[SOURCE MATERIAL — start]

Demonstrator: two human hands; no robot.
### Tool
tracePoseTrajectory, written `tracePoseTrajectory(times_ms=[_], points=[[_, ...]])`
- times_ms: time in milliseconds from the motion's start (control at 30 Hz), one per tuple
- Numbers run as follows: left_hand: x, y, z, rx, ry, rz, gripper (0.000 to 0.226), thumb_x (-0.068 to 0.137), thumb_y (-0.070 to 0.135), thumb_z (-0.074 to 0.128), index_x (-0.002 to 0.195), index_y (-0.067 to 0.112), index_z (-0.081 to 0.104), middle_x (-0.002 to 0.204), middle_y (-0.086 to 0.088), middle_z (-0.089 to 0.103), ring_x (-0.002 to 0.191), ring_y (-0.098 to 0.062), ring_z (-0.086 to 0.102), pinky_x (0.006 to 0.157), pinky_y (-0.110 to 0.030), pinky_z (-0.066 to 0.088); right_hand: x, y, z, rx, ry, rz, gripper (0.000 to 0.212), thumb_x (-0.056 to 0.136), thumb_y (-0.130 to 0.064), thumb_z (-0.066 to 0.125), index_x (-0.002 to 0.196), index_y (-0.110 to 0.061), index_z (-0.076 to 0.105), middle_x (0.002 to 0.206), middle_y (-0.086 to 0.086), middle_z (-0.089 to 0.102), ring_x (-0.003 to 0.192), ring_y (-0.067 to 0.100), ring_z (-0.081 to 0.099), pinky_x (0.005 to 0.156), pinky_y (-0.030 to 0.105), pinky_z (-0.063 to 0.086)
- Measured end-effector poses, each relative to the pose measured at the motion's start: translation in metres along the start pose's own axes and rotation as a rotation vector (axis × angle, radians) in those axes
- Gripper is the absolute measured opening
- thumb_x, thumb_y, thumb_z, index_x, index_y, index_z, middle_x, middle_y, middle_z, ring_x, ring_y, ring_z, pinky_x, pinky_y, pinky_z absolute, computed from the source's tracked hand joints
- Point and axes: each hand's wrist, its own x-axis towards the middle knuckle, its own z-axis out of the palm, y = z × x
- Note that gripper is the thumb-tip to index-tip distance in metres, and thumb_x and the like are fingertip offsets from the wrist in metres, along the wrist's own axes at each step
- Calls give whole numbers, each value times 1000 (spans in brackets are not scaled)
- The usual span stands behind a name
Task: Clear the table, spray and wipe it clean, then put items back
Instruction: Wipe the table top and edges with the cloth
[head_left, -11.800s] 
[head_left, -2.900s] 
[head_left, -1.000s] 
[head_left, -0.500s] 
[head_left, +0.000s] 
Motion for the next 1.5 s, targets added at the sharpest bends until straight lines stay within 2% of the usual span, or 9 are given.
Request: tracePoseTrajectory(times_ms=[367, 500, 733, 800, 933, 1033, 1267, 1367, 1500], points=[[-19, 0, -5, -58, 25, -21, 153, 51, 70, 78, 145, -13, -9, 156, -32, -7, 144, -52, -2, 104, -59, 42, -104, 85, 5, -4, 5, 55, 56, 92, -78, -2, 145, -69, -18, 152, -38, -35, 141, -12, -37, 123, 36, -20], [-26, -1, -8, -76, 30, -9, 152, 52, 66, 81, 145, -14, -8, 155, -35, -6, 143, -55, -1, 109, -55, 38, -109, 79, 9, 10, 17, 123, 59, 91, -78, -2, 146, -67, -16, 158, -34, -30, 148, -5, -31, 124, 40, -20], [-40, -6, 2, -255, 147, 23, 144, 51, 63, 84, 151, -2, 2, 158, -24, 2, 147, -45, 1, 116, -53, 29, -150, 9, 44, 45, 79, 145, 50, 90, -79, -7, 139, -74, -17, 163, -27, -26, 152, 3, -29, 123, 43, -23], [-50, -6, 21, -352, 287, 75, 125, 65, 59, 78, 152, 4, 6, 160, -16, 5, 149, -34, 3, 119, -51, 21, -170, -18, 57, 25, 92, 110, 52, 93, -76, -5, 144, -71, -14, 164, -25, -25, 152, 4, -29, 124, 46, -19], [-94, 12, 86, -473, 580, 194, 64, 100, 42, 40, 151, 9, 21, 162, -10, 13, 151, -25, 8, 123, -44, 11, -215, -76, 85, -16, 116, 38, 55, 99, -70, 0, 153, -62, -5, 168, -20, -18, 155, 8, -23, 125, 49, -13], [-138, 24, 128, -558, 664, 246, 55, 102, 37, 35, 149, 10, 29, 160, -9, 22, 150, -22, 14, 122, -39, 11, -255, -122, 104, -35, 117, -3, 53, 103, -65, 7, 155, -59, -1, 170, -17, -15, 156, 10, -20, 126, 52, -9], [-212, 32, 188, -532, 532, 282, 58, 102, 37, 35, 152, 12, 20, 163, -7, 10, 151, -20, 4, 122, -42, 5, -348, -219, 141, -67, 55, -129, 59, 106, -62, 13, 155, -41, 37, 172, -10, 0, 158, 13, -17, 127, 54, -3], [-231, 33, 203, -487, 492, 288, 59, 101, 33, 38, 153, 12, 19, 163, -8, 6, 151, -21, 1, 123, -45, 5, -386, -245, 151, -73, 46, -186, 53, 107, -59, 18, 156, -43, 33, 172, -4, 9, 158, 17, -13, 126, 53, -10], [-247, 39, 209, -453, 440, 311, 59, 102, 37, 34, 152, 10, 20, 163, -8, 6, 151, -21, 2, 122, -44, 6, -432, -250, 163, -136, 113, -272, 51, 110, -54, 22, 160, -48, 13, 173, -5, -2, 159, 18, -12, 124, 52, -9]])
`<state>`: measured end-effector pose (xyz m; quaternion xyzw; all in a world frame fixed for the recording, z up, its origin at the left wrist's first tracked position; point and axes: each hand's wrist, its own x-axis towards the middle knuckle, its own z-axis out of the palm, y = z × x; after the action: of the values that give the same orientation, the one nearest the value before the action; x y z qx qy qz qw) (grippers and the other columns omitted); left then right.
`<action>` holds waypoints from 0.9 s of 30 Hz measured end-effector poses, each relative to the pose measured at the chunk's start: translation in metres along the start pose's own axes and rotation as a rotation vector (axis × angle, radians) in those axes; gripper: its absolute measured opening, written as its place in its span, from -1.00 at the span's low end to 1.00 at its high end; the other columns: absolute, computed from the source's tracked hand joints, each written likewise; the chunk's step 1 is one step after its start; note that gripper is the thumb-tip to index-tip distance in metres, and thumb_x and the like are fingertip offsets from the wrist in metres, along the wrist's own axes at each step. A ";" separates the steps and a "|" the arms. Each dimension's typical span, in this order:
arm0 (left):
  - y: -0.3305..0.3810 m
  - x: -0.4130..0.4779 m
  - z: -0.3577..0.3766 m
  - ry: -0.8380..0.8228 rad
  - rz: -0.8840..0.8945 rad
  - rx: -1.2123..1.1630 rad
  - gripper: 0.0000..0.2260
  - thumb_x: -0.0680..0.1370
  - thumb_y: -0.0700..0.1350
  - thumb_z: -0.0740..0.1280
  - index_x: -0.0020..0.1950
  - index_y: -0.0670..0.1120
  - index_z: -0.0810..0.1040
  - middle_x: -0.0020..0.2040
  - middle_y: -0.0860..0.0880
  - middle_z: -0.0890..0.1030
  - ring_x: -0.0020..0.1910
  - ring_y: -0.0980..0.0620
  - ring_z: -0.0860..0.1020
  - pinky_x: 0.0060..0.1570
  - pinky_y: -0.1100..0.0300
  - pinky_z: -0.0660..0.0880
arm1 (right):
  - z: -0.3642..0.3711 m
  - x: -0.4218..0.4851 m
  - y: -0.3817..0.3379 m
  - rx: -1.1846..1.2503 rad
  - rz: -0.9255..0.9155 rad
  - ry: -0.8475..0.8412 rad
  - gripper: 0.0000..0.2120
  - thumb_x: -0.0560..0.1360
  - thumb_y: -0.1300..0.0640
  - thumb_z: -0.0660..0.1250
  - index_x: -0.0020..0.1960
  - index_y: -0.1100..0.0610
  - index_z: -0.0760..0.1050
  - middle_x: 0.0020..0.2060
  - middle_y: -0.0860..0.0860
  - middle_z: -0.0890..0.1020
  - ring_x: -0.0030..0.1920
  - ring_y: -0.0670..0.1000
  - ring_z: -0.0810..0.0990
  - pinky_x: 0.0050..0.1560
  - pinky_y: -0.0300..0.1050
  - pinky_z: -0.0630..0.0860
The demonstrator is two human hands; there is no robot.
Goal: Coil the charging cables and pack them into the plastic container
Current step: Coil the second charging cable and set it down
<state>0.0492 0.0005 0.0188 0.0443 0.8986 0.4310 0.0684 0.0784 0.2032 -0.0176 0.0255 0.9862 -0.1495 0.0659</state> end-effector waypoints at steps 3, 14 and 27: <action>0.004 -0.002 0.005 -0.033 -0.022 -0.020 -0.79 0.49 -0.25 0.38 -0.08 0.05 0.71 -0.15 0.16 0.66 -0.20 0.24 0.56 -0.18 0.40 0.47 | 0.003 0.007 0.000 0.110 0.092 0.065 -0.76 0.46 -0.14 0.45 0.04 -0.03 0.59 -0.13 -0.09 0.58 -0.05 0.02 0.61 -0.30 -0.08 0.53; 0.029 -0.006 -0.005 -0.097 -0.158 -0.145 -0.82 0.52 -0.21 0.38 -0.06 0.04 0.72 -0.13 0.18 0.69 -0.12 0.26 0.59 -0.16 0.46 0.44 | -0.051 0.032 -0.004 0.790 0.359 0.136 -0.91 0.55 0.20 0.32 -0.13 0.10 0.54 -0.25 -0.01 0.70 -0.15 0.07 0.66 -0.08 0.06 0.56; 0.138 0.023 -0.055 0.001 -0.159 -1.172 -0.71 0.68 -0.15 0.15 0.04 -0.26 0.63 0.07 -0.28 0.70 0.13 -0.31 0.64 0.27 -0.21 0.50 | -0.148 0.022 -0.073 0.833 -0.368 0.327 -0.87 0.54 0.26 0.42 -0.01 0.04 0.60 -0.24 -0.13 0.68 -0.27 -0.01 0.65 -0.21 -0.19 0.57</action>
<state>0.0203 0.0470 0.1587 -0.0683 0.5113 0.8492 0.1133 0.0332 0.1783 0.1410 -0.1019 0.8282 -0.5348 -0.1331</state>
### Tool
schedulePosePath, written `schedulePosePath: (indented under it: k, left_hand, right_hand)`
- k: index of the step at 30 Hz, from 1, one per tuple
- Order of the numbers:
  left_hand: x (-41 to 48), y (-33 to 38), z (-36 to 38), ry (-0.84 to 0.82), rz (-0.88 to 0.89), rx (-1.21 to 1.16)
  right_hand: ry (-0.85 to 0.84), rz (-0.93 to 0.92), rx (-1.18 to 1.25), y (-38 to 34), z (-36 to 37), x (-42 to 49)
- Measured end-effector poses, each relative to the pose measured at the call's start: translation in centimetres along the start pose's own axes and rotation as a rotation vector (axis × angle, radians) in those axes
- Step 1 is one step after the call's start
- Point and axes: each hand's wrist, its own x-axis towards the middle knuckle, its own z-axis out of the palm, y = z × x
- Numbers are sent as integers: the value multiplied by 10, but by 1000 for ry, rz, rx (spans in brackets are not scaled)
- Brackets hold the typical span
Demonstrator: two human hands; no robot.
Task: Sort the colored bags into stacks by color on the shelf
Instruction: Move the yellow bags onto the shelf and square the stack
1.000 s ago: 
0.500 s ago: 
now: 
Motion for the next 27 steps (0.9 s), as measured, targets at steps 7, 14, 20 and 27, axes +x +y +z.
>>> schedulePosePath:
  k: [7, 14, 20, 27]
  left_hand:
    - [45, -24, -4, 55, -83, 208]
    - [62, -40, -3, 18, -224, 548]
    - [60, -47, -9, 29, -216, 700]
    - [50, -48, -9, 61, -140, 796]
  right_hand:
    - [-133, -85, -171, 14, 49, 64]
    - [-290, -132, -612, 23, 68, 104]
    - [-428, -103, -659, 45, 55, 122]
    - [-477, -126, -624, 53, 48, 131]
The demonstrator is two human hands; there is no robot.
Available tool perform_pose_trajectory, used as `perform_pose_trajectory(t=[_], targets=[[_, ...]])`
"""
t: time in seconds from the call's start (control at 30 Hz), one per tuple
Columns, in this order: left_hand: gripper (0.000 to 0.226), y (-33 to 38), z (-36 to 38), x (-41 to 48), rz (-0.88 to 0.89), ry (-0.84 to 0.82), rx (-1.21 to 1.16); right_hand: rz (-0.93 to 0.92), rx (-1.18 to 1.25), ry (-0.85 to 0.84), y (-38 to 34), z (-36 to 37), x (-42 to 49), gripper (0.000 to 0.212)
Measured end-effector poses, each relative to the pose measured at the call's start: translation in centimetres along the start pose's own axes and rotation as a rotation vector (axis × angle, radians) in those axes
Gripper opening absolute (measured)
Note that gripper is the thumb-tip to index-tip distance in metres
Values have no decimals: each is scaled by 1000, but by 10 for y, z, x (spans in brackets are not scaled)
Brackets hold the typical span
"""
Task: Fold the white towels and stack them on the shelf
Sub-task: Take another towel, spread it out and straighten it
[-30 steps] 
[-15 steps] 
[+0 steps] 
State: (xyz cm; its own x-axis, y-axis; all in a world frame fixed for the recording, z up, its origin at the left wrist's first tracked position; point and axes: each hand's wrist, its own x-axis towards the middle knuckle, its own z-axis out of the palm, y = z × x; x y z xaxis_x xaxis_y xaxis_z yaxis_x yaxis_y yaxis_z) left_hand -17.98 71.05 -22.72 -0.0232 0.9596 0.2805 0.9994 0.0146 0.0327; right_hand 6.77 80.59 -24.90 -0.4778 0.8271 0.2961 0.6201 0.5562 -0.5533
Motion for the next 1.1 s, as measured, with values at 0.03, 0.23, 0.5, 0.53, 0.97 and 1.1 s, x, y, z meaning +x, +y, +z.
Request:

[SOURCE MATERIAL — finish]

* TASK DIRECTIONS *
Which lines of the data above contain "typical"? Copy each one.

* OUTPUT OF THE TASK *
`<action>` holds waypoints from 0.9 s of 30 Hz measured end-effector poses, each relative to the pose measured at the chunk's start: translation in metres along the start pose's own axes and rotation as a rotation vector (axis × angle, radians) in those axes; gripper: its absolute measured opening, written as its place in its span, from -1.00 at the span's low end to 1.00 at its high end; the other columns: absolute, computed from the source's tracked hand joints, each written likewise; the chunk's step 1 is one step after its start; note that gripper is the thumb-tip to index-tip distance in metres, and thumb_x and the like are fingertip offsets from the wrist in metres, along the wrist's own axes at each step. A ";" separates the steps and a "|" the arms. Each dimension's typical span, in this order:
- Brackets hold the typical span
Brackets hold the typical span

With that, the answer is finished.